Quality Management System
Modernization, globalization, increasing complexity of the projects and improving the methods of information gathering and analysis, as well as expanding the network of cooperation have forced us to raise the level of quality standards to a new level. We cannot create something extra in quality control system, but we can prove our excellence in this sphere.
We implemented the FDA's recommended four-step system approach:
- Say what you do (a qualified and responsible management team to provide governance of the whole clinical trial process; a robust oversight of the outsourced trial and excellent coordination among the project team members, to ensure good decisions)
- Do what you say (education and training)
- Prove it (risk-based monitoring and trend analysis)
- Improve it (effective corrective and reventive action)
Our quality systems include:
- personnel roles and responsibilities,
- training, policies and procedures,
- quality assurance and auditing,
- document management,
- record retention,
- reporting and corrective and preventive action (CAPA).
We provided FDA approved new inspection approaches such as risk-based inspections, surveillance inspections, real-time oversight, and audit of sponsor quality systems.
Good Clinical Practice (GCP) is the universal ethical and scientific quality standard for conducting clinical trials.
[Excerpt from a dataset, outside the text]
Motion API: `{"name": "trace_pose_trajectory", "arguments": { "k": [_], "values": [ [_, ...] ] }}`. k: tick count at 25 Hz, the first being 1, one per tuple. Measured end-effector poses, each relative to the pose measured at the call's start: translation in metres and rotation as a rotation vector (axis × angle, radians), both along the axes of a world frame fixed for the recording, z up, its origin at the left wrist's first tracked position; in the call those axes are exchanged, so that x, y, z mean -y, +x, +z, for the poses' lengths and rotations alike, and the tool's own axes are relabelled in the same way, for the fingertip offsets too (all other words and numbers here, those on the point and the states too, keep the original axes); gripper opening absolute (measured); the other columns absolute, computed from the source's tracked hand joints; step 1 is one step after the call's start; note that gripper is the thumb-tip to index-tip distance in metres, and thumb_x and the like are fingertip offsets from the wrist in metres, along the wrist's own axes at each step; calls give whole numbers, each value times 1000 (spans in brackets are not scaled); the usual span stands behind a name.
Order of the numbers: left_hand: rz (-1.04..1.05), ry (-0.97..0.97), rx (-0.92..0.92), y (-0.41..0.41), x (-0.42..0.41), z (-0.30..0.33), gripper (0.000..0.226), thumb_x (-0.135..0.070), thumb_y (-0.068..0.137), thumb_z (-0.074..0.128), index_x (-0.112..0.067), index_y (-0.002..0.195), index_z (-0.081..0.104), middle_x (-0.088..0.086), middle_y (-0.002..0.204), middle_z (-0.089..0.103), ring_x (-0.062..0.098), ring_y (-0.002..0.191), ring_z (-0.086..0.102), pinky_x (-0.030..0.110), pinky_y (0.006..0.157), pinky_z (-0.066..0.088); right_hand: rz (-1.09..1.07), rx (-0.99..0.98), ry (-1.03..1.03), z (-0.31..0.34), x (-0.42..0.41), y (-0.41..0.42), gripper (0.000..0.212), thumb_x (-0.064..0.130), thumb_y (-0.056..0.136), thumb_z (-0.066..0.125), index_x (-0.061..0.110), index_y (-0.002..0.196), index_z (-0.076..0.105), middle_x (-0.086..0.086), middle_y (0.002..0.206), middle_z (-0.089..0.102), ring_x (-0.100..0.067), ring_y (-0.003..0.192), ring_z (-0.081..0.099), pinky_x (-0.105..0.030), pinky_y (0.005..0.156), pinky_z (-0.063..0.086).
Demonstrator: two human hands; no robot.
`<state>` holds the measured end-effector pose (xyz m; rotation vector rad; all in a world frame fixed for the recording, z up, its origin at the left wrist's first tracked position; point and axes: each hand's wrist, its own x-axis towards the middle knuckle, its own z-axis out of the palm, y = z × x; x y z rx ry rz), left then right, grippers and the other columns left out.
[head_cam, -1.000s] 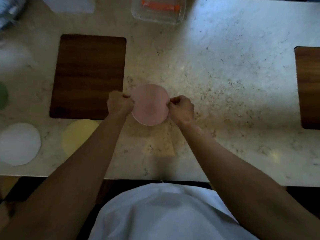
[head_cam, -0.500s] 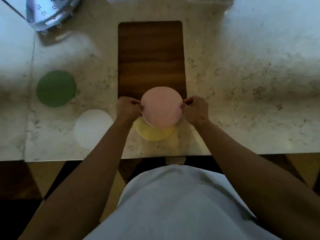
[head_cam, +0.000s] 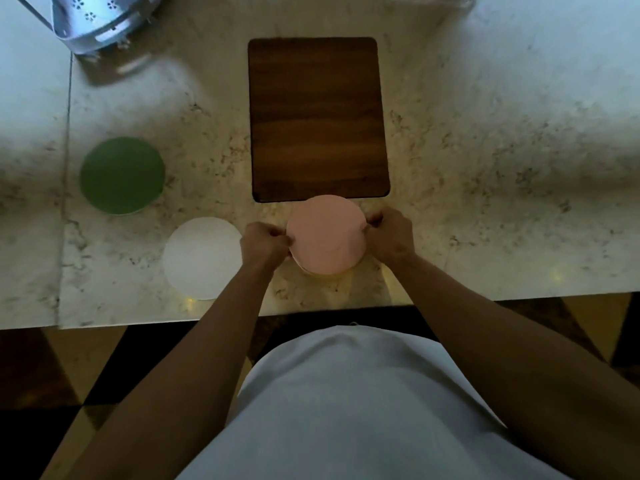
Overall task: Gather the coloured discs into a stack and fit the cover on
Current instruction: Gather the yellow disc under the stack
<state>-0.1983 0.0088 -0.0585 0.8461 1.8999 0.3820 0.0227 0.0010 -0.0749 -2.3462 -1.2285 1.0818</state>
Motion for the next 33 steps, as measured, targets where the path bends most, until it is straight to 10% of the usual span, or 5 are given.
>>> {"name": "trace_pose_trajectory", "arguments": {
  "k": [16,23,33],
  "values": [
    [-60,70,-260,20,12,2,16,-14,84,73,-6,96,78,15,97,78,30,87,72,38,83,56,105,88,-79,3,2,1,16,13,82,61,10,95,68,-9,98,70,-28,92,63,-41,82,54],
    [-123,99,-372,24,10,6,47,-13,81,70,-28,47,42,-9,48,42,6,46,38,27,64,38,153,239,-93,7,1,-6,20,25,88,60,9,93,72,-10,93,70,-29,88,66,-34,76,53],
    [-92,156,-373,31,15,1,16,-11,81,72,-3,68,76,1,55,53,10,46,43,23,60,36,67,192,-34,4,3,-8,17,15,89,59,6,96,72,-12,100,72,-29,91,67,-36,80,52]
  ]
}}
The GCP standard applies to all aspects of the clinical trial process. Under the GCP guidelines, the quality is a continuum, which begins with design, stays critical during conducting and recording, and continues during the reporting of trials.
We are using National Cancer Institute's standards for providing Quality Assurance/Quality Control.The following are key issues for QA/QC implementation and auditing:
- Staff proficiency
- Facility infrastructure (equipment validation and change control, calibration, maintenance, repair procedures, and environmental monitoring; e.g., temperature monitoring of freezers; supplier management program, including inspection and validation of reagents and other supplies.
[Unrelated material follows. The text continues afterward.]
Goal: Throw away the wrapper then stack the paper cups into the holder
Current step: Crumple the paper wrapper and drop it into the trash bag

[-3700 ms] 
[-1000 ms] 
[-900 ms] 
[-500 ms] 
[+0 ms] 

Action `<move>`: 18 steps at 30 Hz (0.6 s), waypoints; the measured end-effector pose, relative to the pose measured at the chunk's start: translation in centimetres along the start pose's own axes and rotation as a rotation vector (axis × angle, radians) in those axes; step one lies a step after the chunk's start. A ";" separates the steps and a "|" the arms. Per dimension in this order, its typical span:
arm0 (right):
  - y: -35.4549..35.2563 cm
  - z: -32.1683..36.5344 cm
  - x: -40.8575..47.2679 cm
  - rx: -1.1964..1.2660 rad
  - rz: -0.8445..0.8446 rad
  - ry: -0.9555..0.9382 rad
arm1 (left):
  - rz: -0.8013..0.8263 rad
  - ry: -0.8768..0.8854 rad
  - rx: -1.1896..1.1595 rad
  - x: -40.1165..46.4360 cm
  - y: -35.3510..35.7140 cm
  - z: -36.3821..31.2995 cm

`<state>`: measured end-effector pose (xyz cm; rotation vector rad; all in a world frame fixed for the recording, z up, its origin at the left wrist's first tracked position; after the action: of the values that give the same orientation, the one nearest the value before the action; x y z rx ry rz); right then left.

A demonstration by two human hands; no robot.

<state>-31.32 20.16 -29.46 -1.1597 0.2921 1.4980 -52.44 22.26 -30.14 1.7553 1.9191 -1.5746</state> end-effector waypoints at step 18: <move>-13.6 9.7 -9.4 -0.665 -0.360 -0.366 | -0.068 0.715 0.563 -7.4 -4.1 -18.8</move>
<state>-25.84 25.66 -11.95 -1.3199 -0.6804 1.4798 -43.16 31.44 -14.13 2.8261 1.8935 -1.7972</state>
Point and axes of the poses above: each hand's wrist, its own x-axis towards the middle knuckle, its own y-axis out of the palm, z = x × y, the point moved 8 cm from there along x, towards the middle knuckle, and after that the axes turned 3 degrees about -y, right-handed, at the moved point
- Biospecimen control and documentation (control of biospecimen collection, processing, and tracking; documentation of biospecimen collection, processing, and tracking; measurement and analysis of key process indicators to provide quality improvement; system security).
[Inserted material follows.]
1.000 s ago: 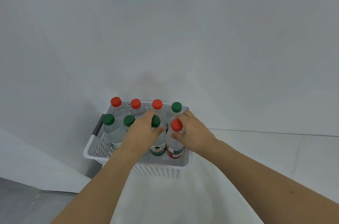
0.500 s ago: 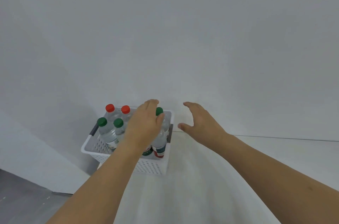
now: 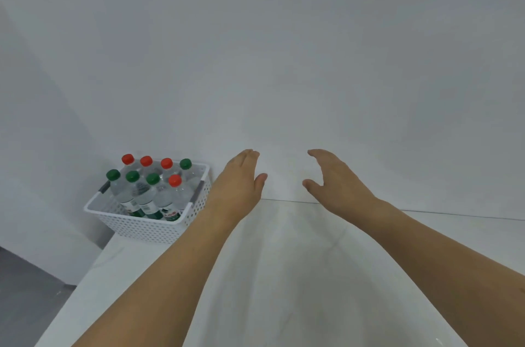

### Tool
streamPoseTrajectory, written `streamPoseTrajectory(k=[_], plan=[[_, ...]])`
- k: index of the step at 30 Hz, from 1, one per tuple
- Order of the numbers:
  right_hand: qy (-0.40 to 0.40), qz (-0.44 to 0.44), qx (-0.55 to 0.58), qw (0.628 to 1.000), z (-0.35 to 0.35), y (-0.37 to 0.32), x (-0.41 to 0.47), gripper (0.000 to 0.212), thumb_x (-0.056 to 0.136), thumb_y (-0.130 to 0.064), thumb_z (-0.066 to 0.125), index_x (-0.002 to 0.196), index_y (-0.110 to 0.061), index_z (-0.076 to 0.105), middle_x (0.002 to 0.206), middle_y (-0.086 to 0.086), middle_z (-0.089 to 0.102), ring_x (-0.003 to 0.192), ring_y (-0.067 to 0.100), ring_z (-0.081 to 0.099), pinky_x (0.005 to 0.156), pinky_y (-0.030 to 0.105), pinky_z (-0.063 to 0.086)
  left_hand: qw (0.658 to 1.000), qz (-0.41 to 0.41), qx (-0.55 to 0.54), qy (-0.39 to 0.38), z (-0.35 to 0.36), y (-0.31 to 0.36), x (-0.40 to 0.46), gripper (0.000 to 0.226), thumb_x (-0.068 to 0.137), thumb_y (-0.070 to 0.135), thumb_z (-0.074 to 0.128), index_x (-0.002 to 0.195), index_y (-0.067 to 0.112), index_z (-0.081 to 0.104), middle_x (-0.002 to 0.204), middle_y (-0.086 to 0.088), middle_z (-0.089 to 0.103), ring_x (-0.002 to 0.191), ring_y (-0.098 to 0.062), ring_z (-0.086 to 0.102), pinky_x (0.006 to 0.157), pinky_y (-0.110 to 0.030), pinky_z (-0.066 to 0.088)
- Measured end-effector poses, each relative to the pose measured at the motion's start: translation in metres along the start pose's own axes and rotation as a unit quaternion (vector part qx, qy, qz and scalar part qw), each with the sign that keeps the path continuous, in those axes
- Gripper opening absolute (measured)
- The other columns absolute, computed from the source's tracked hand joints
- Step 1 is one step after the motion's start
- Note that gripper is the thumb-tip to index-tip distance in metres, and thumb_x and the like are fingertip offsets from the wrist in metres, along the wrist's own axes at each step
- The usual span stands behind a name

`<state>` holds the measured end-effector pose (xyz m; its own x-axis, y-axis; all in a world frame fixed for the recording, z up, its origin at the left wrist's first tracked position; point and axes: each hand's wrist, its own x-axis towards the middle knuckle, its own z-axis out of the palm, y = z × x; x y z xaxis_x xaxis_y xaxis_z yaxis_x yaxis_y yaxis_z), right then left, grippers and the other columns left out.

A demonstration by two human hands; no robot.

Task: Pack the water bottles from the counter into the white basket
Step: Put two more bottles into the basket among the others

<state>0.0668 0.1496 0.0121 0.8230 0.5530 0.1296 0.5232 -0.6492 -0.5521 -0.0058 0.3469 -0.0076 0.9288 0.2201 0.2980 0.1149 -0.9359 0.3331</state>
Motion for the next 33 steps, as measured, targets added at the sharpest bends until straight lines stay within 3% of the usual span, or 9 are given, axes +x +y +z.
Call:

- Recordkeeping and document control (employment of a data quality management, assessment, and reporting system; clinical data records; accessibility of policies and procedures; documentation records, including audit reports, deviation reports, and corrective action/preventive action reports; external document monitoring to ensure that the facility remains up to date with relevant laws, standards, and best practice publications; staff training records, including record of staff adherence to training schedules; data quality management (source documentation and electronic records), assessment of reporting system; supply records).
- Internal audit of program and its policies, scheduled and unscheduled (audit of SOPs for all activities and processes: each biospecimen resource ensures that SOPs are written, reviewed, and appropriately approved, process exists for review and updating at designated time intervals).
- 45+ Standard Operating Procedures (SOPs) (all procedures and responsibilities of all key clinical trial processes, from protocol to preparation of the clinical study report, focus on the potential anticipated risks)
- Education and training of all CRO staff and site staff uniformly about the trial protocol, study requirements, policies and procedures
- Good Manufacturing Practice (certificate GMP)
- Good Laboratory Practices (certificate GLP)
- Data management system
- Certified Clinical Research Associates (CCRAs)
- Full-time quality assurance team, responsible for the monitoring and oversight of all clinical operations.
As the quality of clinical trials depends on esuring protection of human subjects, we always review the functioning of IRB and the most common deficiencies (meeting frequency, following the procedures, the presence of a majority of members during meeting, conducting a continuing review, maintaning IRB member rosters, risk determinations).